REQUIRED ACTION - Could you repeat every record below exactly, leaving out the pictures?
******
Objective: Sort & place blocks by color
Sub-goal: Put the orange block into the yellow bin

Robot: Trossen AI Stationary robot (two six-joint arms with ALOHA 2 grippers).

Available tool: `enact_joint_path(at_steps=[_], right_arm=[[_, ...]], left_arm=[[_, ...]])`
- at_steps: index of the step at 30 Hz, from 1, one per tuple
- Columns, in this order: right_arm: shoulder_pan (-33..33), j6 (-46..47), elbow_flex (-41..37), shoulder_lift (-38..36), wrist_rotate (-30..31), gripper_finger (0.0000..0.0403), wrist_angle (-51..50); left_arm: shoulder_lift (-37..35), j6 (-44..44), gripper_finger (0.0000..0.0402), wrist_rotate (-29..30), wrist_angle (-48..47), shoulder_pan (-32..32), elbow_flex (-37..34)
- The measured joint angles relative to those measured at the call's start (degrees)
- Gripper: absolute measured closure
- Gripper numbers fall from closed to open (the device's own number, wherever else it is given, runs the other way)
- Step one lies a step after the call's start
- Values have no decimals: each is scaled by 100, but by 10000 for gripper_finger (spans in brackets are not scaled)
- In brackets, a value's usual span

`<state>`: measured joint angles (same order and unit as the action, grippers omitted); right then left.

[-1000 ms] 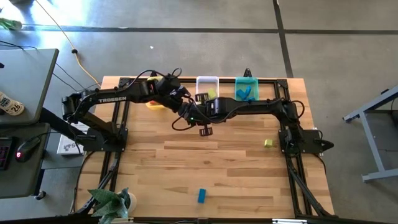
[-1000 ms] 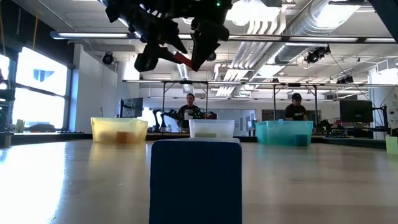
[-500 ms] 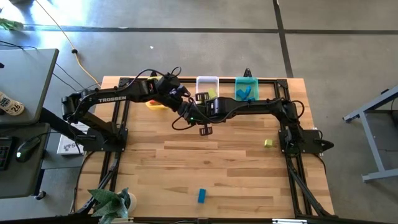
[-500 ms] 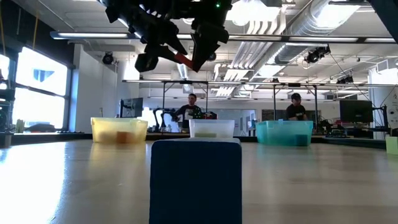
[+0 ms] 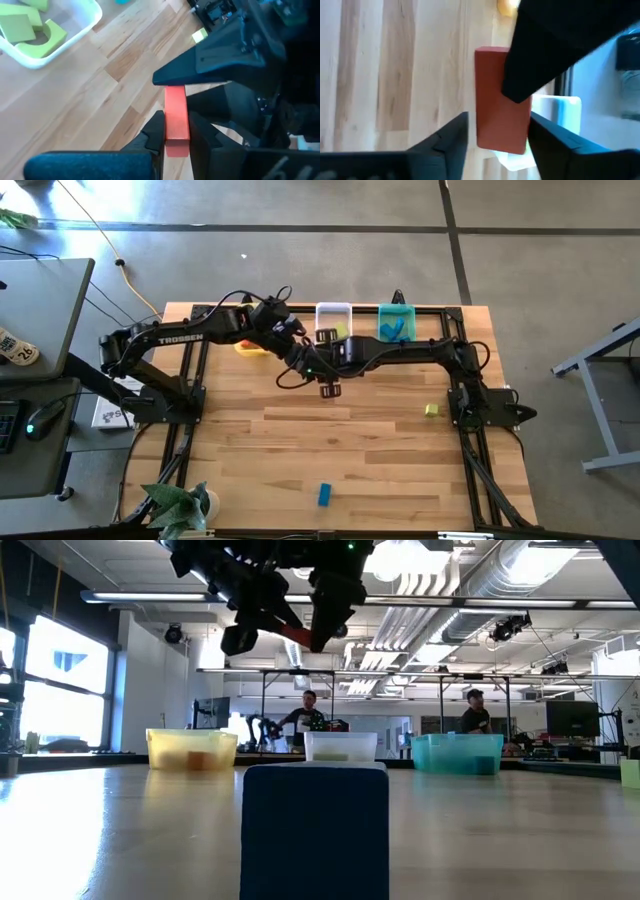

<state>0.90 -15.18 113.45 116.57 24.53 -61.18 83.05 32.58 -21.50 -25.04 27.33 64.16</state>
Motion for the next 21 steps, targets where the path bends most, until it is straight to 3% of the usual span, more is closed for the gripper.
enact_joint_path(at_steps=[6,13,21], right_arm=[[40,322,23,-8,135,175,-265],[142,551,24,-19,259,169,-818],[489,1230,39,-48,484,168,-1408]], left_arm=[[15,-81,372,110,-23,-1,-7],[15,-174,372,692,-95,131,-11],[15,-334,372,2361,-769,460,-26]])
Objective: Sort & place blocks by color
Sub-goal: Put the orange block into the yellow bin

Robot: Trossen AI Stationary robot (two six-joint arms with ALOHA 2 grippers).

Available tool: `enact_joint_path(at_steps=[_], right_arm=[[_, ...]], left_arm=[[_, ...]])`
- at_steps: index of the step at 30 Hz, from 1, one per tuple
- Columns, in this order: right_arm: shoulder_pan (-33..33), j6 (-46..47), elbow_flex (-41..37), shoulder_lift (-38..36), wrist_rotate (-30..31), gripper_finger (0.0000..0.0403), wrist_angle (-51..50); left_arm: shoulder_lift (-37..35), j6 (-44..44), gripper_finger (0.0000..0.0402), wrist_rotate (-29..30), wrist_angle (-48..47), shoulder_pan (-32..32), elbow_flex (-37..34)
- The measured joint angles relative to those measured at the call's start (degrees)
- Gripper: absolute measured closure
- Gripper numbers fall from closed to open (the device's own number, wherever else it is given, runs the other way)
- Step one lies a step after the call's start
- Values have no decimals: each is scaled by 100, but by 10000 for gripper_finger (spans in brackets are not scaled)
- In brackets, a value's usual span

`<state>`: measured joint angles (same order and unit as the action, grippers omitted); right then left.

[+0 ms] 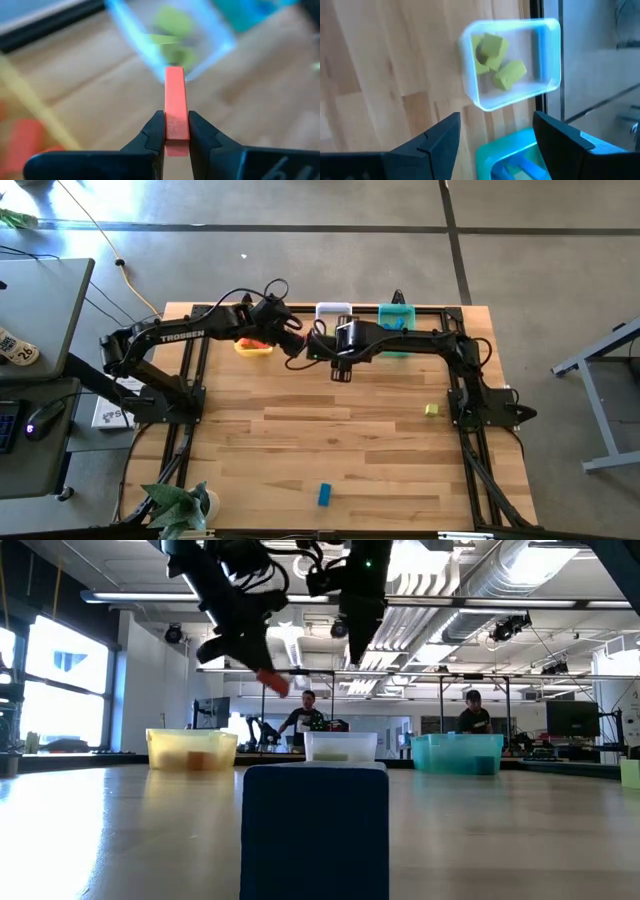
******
ANSWER FOR THE TASK -
Objective: Sort & place blocks by color
Sub-goal: Put the orange block into the yellow bin

Robot: Trossen AI Stationary robot (two six-joint arms with ALOHA 2 grippers).

Available tool: `enact_joint_path(at_steps=[_], right_arm=[[_, ...]], left_arm=[[_, ...]])`
- at_steps: index of the step at 30 Hz, from 1, one per tuple
- Columns, in this order: right_arm: shoulder_pan (-33..33), j6 (-46..47), elbow_flex (-41..37), shoulder_lift (-38..36), wrist_rotate (-30..31), gripper_finger (0.0000..0.0403), wrist_angle (-51..50); left_arm: shoulder_lift (-37..35), j6 (-44..44), gripper_finger (0.0000..0.0402), wrist_rotate (-29..30), wrist_angle (-48..47), shoulder_pan (-32..32), elbow_flex (-37..34)
- The measured joint angles relative to those measured at the call's start (degrees)
- Gripper: absolute measured closure
- Gripper numbers fall from closed to open (the device's own number, wherever else it is given, runs the other way)
- Step one lies a step after the call's start
- Values have no decimals: each is scaled by 100, but by 10000 for gripper_finger (spans in brackets are not scaled)
- In brackets, a value's usual span

`<state>`: measured joint angles (same order and unit as the action, grippers omitted); right then left.

[-1000 ms] 
[-1000 ms] 
[-500 ms] 
[-500 ms] 
[+0 ms] 

<state>0.90 -15.18 113.45 116.57 24.53 -61.18 83.05 32.58 -21.50 -25.04 27.33 64.16</state>
Motion for the next 21 steps, targets where the path bends most, until it is straight to 3% of the usual span, more is closed for the gripper.
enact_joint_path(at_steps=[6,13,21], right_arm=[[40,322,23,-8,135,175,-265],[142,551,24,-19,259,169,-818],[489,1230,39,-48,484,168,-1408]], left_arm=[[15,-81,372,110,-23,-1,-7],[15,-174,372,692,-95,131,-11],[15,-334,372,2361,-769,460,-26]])
Objective: Sort & place blocks by color
Sub-goal: Put the orange block into the yellow bin

Robot: Trossen AI Stationary robot (two six-joint arms with ALOHA 2 grippers).

Available tool: `enact_joint_path(at_steps=[_], right_arm=[[_, ...]], left_arm=[[_, ...]])`
- at_steps: index of the step at 30 Hz, from 1, one per tuple
- Columns, in this order: right_arm: shoulder_pan (-33..33), j6 (-46..47), elbow_flex (-41..37), shoulder_lift (-38..36), wrist_rotate (-30..31), gripper_finger (0.0000..0.0403), wrist_angle (-51..50); left_arm: shoulder_lift (-37..35), j6 (-44..44), gripper_finger (0.0000..0.0402), wrist_rotate (-29..30), wrist_angle (-48..47), shoulder_pan (-32..32), elbow_flex (-37..34)
- The measured joint angles relative to those measured at the call's start (degrees)
- Gripper: absolute measured closure
- Gripper numbers fall from closed to open (the device's own number, wherever else it is given, runs the other way)
- Step one lies a step after the call's start
- Values have no decimals: each is scaled by 100, but by 10000 for gripper_finger (spans in brackets are not scaled)
- In brackets, a value's usual span

`<state>`: measured joint angles (same order and unit as the action, grippers omitted); right then left.

[+0 ms] 

No additional lines are needed for this answer.